Most vets recommend using a stainless steel or ceramic bowl. Why? They’re easier to clean. Plastic bowls are fine for traveling and other temporary uses, but not for day-to-day feeding and watering. Stainless steel bowls come in various shapes and sizes. This one is anti-skid, anti-tip and dishwasher safe.

 

Your dog doesn’t care what his food and water bowls look like, so get whatever appeals to you. If you’re an NFL fan, there’s a stainless steel bowl for every team. The exteriors are very colorful, with your team’s name on one side and its logo, the NFL shield and additional football graphics on the other. To protect your floor from spills, put an NFL no-slide mat underneath his bowls. If you’re an MLB fan, the mats and bowls also come in your favorite team’s colors with its logo and other baseball graphics.

 

Another stainless steel bowl option is an adjustable dog diner that comes with its own two bowls. The stand raises from 12 inches to 18 inches as your puppy grows. The more ergonomically correct feeding position lets your larger dog eat and drink from a healthier position that reduces bloat and gassiness by reducing the amount of air he swallows while eating and drinking. It’s also good if your dog is older and has hip and/or back problems.

 

If you prefer ceramic bowls, consider getting a set of made of hand-crafted stoneware. The food bowl says “Food” on the exterior and the water bowl says “Water.”  Both have a bone-shaped graphic in the basin and are dishwasher and microwave safe.

 

When you travel with your dog, a collapsible plastic travel bowl packs easily and pops open with the flick of your wrist. Another good option is a set of waterproof fabric bowls that crush down for packing and stand up to hold his food and water. They have nifty travel graphics on the exterior and a drawstring cinch top to hold any leftover food.

 

As previously mentioned, plastic bowls are great for travel, but you shouldn’t use them for daily feeding. They’re almost impossible to sanitize and the plastic breaks down over time. This can cause toxic chemicals and/or dyes to leach into your dog’s food and water.
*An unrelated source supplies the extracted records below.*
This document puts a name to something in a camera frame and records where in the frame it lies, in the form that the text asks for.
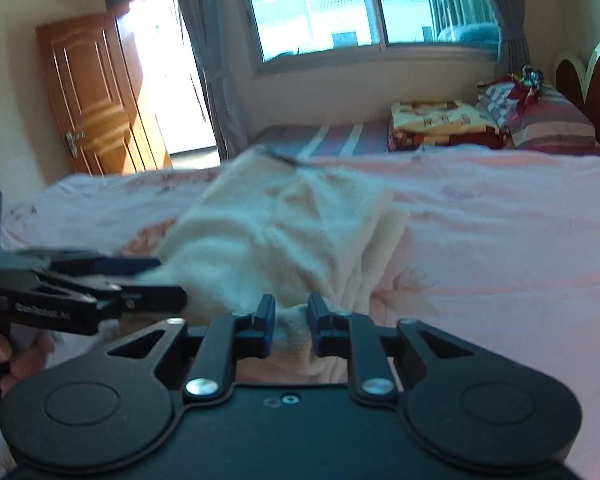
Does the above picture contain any metal door handle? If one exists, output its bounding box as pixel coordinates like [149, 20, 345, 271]
[65, 130, 87, 158]

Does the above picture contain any person's left hand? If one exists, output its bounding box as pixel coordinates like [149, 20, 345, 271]
[0, 321, 56, 397]

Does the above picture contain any striped pillow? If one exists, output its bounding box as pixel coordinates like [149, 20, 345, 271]
[477, 77, 600, 156]

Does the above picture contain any brown wooden door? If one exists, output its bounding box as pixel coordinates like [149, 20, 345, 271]
[35, 12, 173, 176]

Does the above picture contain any yellow printed folded blanket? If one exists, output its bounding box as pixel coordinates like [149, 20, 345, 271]
[387, 100, 513, 152]

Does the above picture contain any sliding glass window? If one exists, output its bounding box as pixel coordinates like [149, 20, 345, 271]
[237, 0, 501, 78]

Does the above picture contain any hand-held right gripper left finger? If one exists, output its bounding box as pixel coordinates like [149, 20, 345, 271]
[106, 293, 277, 407]

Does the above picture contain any striped bed sheet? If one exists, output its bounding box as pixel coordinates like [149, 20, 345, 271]
[252, 121, 391, 161]

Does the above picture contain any white striped knit sweater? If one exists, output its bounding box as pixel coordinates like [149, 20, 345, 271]
[157, 152, 411, 376]

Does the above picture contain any grey curtain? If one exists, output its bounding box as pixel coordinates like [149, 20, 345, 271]
[167, 0, 251, 161]
[480, 0, 531, 78]

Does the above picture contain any red colourful ornament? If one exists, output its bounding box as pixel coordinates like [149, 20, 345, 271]
[500, 65, 546, 108]

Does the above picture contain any pink floral bedspread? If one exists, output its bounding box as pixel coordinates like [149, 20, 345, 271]
[0, 142, 600, 480]

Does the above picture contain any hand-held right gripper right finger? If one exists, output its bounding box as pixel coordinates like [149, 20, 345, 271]
[306, 292, 463, 407]

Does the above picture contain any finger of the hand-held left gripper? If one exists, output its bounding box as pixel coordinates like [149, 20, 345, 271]
[55, 279, 189, 319]
[45, 250, 163, 279]
Then too, oils and bacteria get caught in the peeling plastic. If you dog is a chewer, there’s also the likelihood that he’ll eventually chew at a plastic bowl enough to break off small pieces that he might even swallow.

 

When to Wash

 

You wouldn’t consider eating off a dirty plate that has remnants of yesterday’s food on it. Neither should your dog. Ideally, you should wash his bowls in hot, soapy water after each use. However, since most dogs are fed twice a day, putting his bowls into your dishwasher along with your own dinner dishes is more than sufficient. Otherwise the microbes that normally live in your dog’s mouth and saliva can transfer to leftover food bits or moisture that remain in the bowls and build up over time. This creates an ideal situation for bacteria growth. The Federal Drug Administration’s Center for Veterinary Medicine warns that the following pathogens can invade your dog’s dirty food and water bowls:

 

  • Staphylococcus aureus
  • Streptococcus
  • Enterobacteria
  • Moraxella
  • Neisseria
  • Pasteurella multocida
  • Bacillus
  • Corynebacterium
  • Salmonella
  • Pseudomonas

 

If that scary list doesn’t send you running for your dishwasher, nothing will!

 

Using Bleach

 

Assuming you’re washing your dog’s food and water bowls on a regular basis, you don’t need to sanitize them with bleach or other harsh cleaning agents. In fact, such caustic materials can be toxic to your dog if they’re not completely rinsed off his bowls. That’s why washing them in your dishwasher is so effective. Its extremely high washing and drying temperatures safely kill bacteria.

 

However, if you’re squeamish about putting your dog’s bowls into the dishwasher along with your human dinnerware, silverware, and pots and pans – why?? – scrub his bowls by hand in hot, soapy water every day. Be sure to run your hands over the interiors, exteriors and lips to make certain you’ve removed all the tiny food bits that can be difficult to see. Also make sure the bowls have no slimy feel to them. Finally, be sure to rinse and dry each bowl thoroughly before refilling his water bowl with cool water and allowing him to eat from his food bowl.

 

How Much Food?

 

Human obesity and canine obesity are running rampant and pose serious health risks for both people and dogs. Don’t overfeed your dog. It’s not kind; in fact, it’s a form of animal abuse. Don’t fill his bowl to overflowing. Most dogs will eat anything in sight whenever it’s in sight and some, like Beagles, are true chow hounds who don’t know when to quit.

 

Feed your dog a high-quality dog food that contains no grain, no gluten, no fillers, and no artificial colors and preservatives. There’s a reason why cheap dog foods are cheap. They’re low on nutrients, high on filler, and most of it goes through your dog’s digestive system and comes out the other end without ever being absorbed into his body. In addition, since he’s not getting sufficient nutrition from it, he wants to eat more.

 

Ask your vet what quantity of food he should be eating based on his breed, his age, and his ideal weight. You can’t necessarily trust the “recommended daily amount” figures on the dog food sack, especially with the cheaper brands. After all, their overriding purpose is to sell more dog food, not to provide the correct nutrition for your dog. Trust your vet instead. Once he or she tells you what quantity to feed, use a measuring cup to scoop that amount out of the dog food sack. The problem with unmarked scoops is that it’s all too easy to give him too much food.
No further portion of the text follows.